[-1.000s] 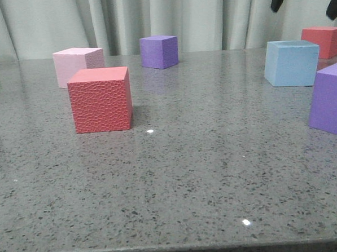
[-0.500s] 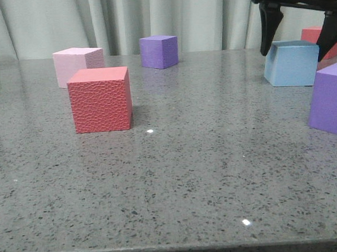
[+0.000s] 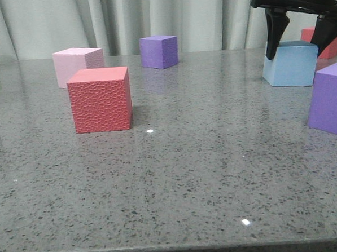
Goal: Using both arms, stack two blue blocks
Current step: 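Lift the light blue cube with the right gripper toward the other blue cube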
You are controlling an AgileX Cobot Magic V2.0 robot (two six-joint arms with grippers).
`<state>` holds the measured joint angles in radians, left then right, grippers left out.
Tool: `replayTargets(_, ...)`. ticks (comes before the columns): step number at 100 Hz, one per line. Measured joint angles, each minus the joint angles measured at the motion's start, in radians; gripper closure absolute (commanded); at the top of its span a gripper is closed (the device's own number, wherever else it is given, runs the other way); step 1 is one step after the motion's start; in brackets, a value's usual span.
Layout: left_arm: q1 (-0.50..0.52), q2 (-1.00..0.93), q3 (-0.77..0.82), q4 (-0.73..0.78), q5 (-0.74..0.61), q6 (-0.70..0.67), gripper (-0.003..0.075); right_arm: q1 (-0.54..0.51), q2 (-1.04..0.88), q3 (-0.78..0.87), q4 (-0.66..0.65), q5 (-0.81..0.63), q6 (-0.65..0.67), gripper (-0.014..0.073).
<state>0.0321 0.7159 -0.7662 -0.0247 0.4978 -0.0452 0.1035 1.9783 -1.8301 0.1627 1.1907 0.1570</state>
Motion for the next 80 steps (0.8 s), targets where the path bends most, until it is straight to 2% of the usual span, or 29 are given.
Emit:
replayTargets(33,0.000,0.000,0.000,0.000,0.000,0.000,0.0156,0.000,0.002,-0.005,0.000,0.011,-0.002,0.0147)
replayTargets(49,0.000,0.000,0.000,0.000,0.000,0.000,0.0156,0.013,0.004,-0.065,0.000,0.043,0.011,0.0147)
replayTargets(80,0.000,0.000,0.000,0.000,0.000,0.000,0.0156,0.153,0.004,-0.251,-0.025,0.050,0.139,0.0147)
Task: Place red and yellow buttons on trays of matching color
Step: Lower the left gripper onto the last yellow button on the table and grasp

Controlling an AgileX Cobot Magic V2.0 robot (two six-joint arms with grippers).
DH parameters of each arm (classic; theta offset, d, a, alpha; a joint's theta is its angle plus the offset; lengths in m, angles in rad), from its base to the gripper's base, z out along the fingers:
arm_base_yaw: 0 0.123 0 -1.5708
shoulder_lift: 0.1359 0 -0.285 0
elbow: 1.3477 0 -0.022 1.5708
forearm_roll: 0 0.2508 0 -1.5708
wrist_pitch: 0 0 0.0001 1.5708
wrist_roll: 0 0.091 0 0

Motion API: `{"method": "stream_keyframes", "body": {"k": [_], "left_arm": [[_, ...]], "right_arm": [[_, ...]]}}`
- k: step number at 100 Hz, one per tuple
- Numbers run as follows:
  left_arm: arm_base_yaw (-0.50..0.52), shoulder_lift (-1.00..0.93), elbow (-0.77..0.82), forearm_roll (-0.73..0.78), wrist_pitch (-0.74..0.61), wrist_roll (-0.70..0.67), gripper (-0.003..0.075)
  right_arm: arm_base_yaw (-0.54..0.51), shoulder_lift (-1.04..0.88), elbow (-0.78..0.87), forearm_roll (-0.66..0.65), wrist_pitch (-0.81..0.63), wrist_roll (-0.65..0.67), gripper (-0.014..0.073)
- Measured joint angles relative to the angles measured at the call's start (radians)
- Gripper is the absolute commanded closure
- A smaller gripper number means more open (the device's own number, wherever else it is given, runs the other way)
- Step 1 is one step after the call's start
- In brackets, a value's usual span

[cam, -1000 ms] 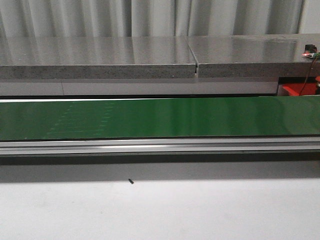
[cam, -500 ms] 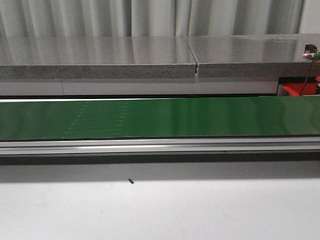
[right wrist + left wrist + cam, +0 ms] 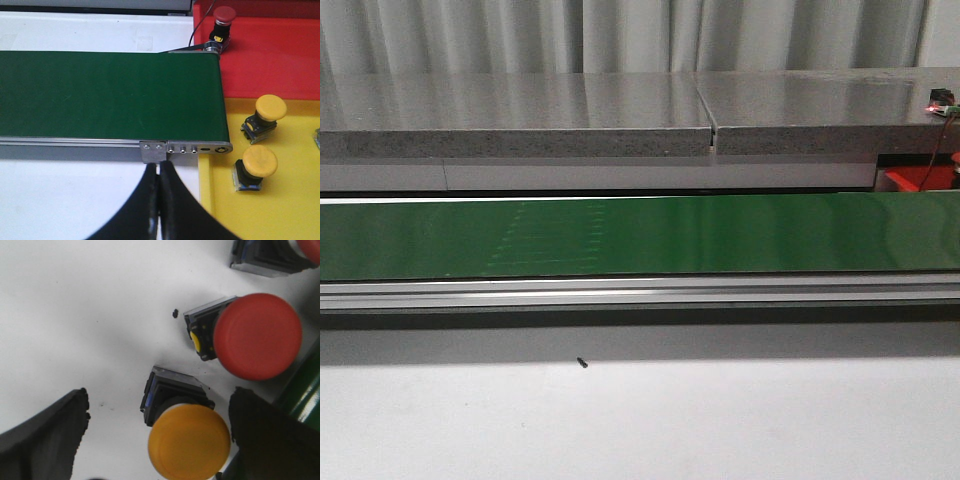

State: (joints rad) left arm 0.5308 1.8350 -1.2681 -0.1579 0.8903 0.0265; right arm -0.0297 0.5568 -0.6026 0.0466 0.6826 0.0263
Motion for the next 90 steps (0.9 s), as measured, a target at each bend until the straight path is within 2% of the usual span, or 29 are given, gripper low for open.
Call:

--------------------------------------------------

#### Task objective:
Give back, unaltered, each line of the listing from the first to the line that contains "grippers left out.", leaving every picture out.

#### Output for this task:
[-1.000s] 
[-0.500s] 
[+0.000s] 
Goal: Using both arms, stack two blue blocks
Current step: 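Lift the light blue cube with the right gripper toward the other blue cube
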You are controlling an AgileX Cobot Magic V2.0 robot (two six-joint arms with grippers).
`<state>` holds the measured joint angles in radians, left then right, grippers left out.

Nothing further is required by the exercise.